§ Work instructions
Count the lines in the material below that contain the word "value" and give the number alone.

§ Input data
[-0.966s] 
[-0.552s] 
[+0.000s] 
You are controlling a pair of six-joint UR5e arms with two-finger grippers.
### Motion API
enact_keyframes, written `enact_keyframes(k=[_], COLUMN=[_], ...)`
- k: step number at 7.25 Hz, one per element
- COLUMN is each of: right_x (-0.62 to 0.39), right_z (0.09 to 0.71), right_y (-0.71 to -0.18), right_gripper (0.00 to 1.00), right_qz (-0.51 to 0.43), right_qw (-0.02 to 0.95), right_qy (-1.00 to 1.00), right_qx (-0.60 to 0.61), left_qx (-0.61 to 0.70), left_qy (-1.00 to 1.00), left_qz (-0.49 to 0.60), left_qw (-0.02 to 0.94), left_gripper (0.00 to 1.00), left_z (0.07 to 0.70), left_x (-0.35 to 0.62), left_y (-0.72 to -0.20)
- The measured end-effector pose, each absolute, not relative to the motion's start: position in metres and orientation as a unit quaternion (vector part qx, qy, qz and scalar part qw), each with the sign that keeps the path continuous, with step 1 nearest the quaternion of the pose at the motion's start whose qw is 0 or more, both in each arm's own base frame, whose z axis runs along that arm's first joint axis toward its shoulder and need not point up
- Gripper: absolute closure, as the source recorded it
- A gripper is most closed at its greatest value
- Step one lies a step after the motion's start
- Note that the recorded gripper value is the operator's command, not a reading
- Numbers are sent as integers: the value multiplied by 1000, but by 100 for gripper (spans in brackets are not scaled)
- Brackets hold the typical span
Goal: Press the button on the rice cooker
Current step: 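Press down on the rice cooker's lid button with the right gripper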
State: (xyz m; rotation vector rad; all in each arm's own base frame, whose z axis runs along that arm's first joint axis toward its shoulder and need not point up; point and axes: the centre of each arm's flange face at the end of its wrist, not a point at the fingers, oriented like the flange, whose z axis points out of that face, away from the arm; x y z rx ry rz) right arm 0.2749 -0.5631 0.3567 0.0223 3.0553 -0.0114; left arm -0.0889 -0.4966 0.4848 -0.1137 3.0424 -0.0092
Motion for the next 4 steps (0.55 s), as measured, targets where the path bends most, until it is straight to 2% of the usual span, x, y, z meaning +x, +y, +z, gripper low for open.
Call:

§ Output below
3